Dec. 8th, 2011

brilligspoons: (red riding)
[livejournal.com profile] therealljidol Week 7: Bupkis

"The worst part," she tells me when we're alone for the first time since I arrived with Dad last week, "is waking up in the morning and not knowing where you are or why you're there. When you open your eyes that first time after a night's sleep, you expect to see the ceiling you've been meaning to patch for the last decade, the dresser from the bedroom set your mother bought you when you first moved into the house forty years ago, and the tape player that's been broken since you dropped it in '96."

I stay silent and try to keep still, but nursing homes make me uneasy and my leg bounces wildly from nervous energy. She doesn't comment on my restlessness like I expect her to - I wonder, briefly, if she even notices that it's happening, and whether or not she knows it's me and not my mother or sisters. I can never tell anymore.

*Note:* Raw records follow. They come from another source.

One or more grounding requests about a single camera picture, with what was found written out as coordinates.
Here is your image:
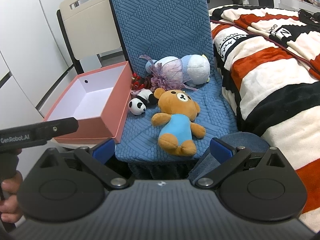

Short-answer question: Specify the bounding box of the beige chair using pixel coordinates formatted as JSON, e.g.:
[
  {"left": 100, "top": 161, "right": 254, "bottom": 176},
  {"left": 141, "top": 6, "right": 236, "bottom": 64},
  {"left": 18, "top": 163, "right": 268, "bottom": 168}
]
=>
[{"left": 56, "top": 0, "right": 129, "bottom": 74}]

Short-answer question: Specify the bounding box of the small red toy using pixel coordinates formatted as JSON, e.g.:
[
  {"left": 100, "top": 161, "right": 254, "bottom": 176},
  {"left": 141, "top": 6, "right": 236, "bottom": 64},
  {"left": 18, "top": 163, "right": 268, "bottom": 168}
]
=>
[{"left": 130, "top": 73, "right": 152, "bottom": 90}]

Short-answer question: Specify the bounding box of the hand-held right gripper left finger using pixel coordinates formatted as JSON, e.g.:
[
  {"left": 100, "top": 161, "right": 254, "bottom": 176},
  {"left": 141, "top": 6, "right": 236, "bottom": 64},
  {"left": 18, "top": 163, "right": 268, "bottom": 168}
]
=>
[{"left": 39, "top": 138, "right": 129, "bottom": 190}]

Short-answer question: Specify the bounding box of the black garment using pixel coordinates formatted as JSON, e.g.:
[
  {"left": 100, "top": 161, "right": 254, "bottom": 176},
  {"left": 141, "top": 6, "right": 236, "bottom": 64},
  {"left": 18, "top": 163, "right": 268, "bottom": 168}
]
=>
[{"left": 298, "top": 9, "right": 320, "bottom": 32}]

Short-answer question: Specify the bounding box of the blue and white plush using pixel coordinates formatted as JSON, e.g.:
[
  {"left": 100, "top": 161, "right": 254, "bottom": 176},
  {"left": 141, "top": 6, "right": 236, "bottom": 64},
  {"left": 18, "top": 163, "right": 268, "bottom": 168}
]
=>
[{"left": 145, "top": 54, "right": 211, "bottom": 87}]

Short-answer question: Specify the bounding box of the white wardrobe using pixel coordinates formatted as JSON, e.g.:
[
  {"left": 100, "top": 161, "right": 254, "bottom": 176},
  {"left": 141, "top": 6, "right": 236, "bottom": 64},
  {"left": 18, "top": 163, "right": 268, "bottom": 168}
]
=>
[{"left": 0, "top": 0, "right": 107, "bottom": 130}]

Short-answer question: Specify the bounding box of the striped fleece blanket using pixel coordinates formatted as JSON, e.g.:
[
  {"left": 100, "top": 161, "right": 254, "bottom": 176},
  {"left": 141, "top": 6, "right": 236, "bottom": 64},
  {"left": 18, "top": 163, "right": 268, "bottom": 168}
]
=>
[{"left": 209, "top": 5, "right": 320, "bottom": 230}]

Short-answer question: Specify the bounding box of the white desk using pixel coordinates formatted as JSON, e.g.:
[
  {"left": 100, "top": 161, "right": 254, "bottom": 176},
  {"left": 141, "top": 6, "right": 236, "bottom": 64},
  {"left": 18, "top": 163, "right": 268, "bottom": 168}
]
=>
[{"left": 279, "top": 0, "right": 320, "bottom": 12}]

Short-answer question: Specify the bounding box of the blue white plush purple ribbon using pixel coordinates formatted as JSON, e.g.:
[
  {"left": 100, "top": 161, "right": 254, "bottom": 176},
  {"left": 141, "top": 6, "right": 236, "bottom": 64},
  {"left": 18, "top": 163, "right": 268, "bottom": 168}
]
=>
[{"left": 139, "top": 54, "right": 198, "bottom": 92}]

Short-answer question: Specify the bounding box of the pink cardboard box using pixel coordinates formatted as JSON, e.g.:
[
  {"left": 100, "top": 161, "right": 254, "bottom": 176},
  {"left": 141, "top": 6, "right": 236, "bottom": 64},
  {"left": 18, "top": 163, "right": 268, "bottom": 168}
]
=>
[{"left": 42, "top": 60, "right": 133, "bottom": 144}]

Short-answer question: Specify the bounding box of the person's left hand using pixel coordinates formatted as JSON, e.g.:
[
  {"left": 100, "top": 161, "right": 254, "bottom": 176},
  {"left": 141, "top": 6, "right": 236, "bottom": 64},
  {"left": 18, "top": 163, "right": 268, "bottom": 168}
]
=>
[{"left": 0, "top": 171, "right": 23, "bottom": 223}]

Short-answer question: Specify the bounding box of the blue cloth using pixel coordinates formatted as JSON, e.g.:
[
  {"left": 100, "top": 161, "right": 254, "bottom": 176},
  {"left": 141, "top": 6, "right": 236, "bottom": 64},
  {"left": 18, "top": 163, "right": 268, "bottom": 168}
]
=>
[{"left": 187, "top": 132, "right": 271, "bottom": 180}]

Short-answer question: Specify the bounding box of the panda plush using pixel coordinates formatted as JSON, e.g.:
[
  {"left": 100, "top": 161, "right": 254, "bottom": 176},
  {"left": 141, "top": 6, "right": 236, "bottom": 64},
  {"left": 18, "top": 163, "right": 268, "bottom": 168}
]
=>
[{"left": 129, "top": 89, "right": 158, "bottom": 116}]

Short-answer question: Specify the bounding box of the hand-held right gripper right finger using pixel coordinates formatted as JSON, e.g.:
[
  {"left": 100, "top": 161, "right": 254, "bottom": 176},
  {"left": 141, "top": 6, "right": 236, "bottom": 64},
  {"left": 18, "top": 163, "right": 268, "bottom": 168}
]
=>
[{"left": 194, "top": 137, "right": 287, "bottom": 189}]

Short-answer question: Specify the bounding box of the brown bear plush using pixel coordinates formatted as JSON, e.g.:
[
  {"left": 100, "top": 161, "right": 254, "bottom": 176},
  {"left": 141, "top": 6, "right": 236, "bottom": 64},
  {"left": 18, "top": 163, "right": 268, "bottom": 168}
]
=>
[{"left": 151, "top": 88, "right": 206, "bottom": 156}]

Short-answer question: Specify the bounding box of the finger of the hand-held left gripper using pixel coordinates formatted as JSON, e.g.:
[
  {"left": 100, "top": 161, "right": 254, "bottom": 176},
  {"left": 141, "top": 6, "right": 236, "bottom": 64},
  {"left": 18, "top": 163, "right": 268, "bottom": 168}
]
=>
[{"left": 34, "top": 117, "right": 79, "bottom": 140}]

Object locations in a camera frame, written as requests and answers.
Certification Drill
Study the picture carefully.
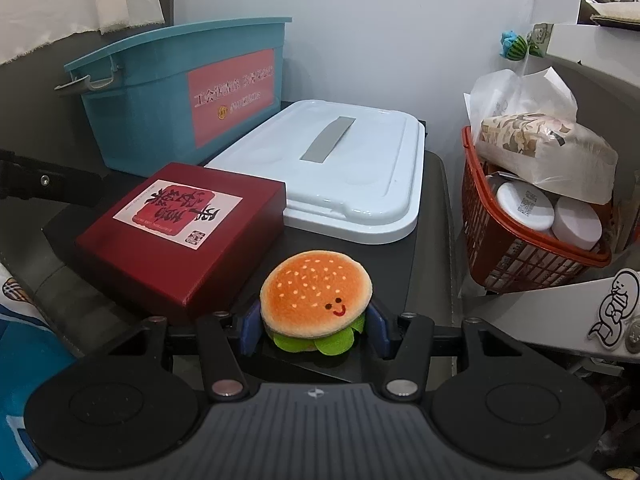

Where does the olive green tag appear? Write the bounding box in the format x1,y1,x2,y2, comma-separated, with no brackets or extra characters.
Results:
530,22,553,56

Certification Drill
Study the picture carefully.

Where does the red plastic basket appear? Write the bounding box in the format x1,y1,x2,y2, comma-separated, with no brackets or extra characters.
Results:
461,126,613,288

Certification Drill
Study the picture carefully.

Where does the dark red gift box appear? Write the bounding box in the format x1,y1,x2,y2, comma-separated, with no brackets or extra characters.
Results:
75,161,287,323

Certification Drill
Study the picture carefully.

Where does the white round jar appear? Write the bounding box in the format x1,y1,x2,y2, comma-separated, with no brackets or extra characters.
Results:
552,195,603,251
496,182,556,233

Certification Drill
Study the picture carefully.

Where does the white figure sticker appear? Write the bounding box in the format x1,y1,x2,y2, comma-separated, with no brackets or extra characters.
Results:
589,268,640,348

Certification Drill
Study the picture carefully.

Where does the white crumpled bag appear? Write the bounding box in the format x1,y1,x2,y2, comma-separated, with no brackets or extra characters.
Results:
462,66,578,126

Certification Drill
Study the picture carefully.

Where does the plush hamburger toy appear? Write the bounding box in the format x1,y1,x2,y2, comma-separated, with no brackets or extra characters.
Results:
260,250,373,367

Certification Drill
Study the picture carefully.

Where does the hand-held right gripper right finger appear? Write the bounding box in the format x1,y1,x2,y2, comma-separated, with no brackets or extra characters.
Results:
367,302,506,401

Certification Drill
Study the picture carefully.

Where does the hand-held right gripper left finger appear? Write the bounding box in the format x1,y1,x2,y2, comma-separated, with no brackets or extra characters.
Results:
107,310,263,403

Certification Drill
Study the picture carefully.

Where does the patterned tissue pack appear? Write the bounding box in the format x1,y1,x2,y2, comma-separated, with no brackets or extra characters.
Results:
475,114,618,206

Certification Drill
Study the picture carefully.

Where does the small blue green toy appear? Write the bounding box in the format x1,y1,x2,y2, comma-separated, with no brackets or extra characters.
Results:
501,30,546,61

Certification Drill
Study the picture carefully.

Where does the teal plastic storage bin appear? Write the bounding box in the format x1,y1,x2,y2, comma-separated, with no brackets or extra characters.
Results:
54,16,293,178

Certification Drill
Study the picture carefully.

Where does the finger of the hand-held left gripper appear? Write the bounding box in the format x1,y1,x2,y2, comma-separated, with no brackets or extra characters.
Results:
0,149,103,207

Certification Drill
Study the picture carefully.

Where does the white plastic bin lid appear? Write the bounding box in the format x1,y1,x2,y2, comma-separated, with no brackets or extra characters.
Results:
204,99,426,245

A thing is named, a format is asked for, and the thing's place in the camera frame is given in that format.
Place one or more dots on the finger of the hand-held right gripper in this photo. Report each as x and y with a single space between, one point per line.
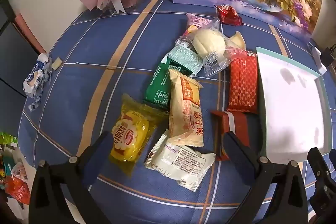
321 169

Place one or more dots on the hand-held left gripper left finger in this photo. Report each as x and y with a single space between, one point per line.
101 153

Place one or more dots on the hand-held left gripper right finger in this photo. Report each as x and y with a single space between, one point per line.
237 158

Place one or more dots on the red white striped snack packet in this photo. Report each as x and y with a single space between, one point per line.
235 124

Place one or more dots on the yellow snack packet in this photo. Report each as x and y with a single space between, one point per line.
131 132

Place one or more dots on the white tray with teal rim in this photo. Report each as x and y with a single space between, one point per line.
291 108

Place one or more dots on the beige snack packet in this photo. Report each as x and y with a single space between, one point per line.
185 108

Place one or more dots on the red patterned snack packet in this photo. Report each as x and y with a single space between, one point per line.
242 82

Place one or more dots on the dark green snack packet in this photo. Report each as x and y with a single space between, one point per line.
158 85

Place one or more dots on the light green snack packet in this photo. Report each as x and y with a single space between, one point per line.
183 57

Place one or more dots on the clear packet with white bun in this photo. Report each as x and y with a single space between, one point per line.
208 44

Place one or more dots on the pink snack packet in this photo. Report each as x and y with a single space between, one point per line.
195 23

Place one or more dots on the orange plastic bag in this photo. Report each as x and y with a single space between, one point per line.
18 190

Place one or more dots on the green plastic bag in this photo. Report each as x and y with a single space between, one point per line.
6 138

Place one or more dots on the blue plaid tablecloth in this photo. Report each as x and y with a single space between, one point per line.
86 56

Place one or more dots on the small cream block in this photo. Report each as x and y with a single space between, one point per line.
56 63

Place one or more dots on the crumpled blue white wrapper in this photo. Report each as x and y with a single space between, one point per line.
35 77

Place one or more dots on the dark furniture panel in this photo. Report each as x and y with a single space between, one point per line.
13 61

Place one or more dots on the crumpled red snack packet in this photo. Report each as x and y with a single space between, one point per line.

"It's so strange." She pauses to clear her throat, the same high-pitched hem hem sound I've heard her make since I can remember. She continues, "It's so strange, the things you think about in that moment when you don't know what you've been doing for the last four or five years. Terrifying, in a word. You've got all these memories of chasing after your little brothers and helping Mother make Sunday dinner for the cousins, of going to college and then graduate school and traveling and teaching and taking care of nieces and nephews, and then - nothing. It all goes away and you're left with nothing."

She tries to turn her head to look at me, but her body is so weak at this point that she barely manages it. She gives me a wide, toothy grin (and years later I'll see the same smile on my nephew's face and clutch at my sister's arm and cry because I miss her so much) and chuckles, warm and low. "Then, of course, it all comes rushing back to you. Doctors visiting, selling the house, the first assisted living place, updating your will, the nursing home, being confined to your bed, making sure you get to see everyone one last time. I practically ran this family for half a century, you'd think I'd be a little better at managing these things."

I think she wants me to laugh, but I know if I start I won't be able to stop before I dissolve into tears.

"I wouldn't worry too much about it, kid," she says after a while. "You have the whole world until then."